Comparison of typical dose distributions seen from multiple planning methods for a chest wall case with IM, SC and AX nodes. On the left is the clinical 3DCRT plan, in the middle is the tangential VMAT plan, and on the right is a full arc VMAT plan. The lowest isodose line displayed (purple) is 5 Gy to highlight the differences in the volume covered by this isodose.

In 22/27 cases, the VMAT plan was preferred by the majority of ROs, and in 5/27 the 3DCRT plan was preferred. Of the five patients where the 3DCRT plan was preferred to the VMAT plan by the majority of ROs, three had very similar anatomy and plan characteristics not shared with the rest of the cohort. The specific characteristics shared by these plans were that the left chest wall and IM nodes were among the volumes being treated, and the heart was adjacent to the treatment area. In each of these cases, the 3DCRT plan had an electron field that covered the medial chest wall PTV and IM nodes and had been junctioned with the tangential photon field, giving good sparing of the heart. For these specific patients, the VMAT technique could not match the sparing of OARs from the traditional 3DCRT‐based technique, although it generally did give better coverage. These were the only plans included in the study that had the combination of left chest wall, IM nodes and a clinical plan that utilized electrons. Note that during the plan review, the ROs were told to assume that the dose distribution would be delivered to the patient as seen on screen, however for cases with a photon‐electron junction like these, there is likely greater setup uncertainty in the field junction region than for the other techniques utilized. Of the remaining two patients where the 3DCRT plan was preferred by the majority, discussions with the ROs suggested that in these cases both plans were considered almost equivalent.

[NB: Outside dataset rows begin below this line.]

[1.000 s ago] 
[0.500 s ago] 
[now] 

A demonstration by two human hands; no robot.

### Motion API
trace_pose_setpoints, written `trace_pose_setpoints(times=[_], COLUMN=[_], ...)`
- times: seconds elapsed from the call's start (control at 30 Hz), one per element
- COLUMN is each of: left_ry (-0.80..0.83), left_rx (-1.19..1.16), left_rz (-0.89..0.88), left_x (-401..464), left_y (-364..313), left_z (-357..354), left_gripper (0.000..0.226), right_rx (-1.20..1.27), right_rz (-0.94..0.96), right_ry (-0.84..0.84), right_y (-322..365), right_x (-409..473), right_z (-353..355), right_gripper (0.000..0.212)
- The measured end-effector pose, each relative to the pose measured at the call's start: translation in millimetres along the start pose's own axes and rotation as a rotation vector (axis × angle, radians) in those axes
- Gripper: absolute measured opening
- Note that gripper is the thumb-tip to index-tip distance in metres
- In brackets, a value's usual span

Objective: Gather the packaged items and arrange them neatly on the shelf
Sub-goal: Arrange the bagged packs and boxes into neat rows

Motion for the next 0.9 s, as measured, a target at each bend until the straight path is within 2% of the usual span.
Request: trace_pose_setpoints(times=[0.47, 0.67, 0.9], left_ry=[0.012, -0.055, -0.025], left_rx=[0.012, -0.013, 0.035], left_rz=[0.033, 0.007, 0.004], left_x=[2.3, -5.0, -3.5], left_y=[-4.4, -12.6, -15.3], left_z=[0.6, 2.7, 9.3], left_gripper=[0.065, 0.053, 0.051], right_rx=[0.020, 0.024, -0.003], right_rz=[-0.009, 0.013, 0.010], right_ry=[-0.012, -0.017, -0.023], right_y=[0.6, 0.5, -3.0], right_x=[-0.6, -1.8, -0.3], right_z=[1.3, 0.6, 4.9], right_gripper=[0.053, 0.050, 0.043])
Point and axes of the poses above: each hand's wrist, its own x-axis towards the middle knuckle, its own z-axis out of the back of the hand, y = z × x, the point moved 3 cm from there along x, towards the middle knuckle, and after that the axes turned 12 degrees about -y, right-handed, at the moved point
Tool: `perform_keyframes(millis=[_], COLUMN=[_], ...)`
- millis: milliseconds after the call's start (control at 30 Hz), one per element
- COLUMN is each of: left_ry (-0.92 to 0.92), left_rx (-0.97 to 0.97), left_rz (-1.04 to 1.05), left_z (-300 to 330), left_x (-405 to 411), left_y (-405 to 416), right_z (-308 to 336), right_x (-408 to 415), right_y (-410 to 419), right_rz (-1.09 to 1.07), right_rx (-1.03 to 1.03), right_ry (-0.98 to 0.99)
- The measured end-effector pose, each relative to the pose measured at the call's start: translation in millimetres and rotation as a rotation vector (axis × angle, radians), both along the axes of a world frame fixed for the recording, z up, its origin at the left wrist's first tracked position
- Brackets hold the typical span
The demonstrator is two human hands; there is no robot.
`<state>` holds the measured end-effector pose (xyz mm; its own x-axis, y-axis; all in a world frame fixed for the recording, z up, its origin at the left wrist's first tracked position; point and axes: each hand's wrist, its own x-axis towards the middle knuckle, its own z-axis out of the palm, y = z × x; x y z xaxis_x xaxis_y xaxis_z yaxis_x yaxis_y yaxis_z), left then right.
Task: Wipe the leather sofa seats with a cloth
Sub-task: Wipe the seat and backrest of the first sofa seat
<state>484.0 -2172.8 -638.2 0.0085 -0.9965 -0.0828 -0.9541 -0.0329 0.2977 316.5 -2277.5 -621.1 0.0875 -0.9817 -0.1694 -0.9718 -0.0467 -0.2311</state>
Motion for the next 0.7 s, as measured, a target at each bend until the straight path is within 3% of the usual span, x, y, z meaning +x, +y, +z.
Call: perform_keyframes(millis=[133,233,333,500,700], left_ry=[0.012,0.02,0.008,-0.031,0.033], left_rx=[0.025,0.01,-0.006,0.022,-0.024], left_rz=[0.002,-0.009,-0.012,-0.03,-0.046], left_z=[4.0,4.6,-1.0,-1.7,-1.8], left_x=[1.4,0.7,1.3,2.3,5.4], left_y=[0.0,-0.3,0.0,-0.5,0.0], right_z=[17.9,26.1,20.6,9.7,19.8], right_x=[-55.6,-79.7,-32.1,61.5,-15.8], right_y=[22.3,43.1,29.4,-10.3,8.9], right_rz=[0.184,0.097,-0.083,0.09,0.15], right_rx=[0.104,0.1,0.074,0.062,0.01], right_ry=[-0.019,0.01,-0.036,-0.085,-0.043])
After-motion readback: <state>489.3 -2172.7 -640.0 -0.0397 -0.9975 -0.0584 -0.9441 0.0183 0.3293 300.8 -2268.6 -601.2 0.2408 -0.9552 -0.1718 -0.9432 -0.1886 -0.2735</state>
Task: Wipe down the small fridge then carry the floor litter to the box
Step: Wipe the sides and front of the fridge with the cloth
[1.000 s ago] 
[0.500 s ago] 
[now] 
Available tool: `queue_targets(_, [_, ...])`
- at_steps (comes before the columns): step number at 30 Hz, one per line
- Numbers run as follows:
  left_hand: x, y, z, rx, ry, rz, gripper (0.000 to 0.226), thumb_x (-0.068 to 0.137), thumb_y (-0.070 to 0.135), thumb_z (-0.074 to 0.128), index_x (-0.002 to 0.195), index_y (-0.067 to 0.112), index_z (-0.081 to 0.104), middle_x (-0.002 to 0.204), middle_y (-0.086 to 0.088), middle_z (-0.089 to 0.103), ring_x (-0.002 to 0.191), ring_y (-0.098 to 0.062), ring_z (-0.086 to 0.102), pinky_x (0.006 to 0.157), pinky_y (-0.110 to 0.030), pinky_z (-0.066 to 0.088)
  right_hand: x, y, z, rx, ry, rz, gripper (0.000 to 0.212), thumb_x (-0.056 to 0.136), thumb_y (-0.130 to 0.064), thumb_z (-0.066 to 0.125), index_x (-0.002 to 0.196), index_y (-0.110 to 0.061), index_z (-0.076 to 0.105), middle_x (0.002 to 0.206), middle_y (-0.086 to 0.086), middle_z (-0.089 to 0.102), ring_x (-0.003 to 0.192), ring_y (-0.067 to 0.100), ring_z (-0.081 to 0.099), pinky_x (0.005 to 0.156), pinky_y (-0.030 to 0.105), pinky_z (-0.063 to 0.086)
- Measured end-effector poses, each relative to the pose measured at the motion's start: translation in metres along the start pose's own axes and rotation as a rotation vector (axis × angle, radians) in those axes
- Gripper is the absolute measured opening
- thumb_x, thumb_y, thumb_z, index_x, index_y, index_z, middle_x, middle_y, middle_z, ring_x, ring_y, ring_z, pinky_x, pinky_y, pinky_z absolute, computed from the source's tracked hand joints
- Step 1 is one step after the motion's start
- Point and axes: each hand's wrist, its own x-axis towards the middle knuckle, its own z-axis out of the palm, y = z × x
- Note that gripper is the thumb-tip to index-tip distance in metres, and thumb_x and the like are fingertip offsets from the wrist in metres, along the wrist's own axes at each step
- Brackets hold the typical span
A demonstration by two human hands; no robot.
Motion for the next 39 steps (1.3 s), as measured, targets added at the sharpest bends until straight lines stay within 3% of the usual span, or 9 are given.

In the 10 plans where VMAT was unanimously preferred, VMAT both increased coverage and reduced OAR doses and the RO choice was easy. Within the remaining group of plans, more trade‐offs were seen, where the VMAT plan was not better in all areas. It was noted that one RO tended to prioritize improved coverage and reduced maximum dose, while the other two prioritized improved OAR sparing in these trade‐off areas. This is probably due to the somewhat vague instructions given to the ROs about the assumptions to make about the patients. An assumption of confirmed positive nodes would change the priority of the coverage of the nodes relative to the OARs. In no cases was the 3DCRT plan unanimously the preferred option.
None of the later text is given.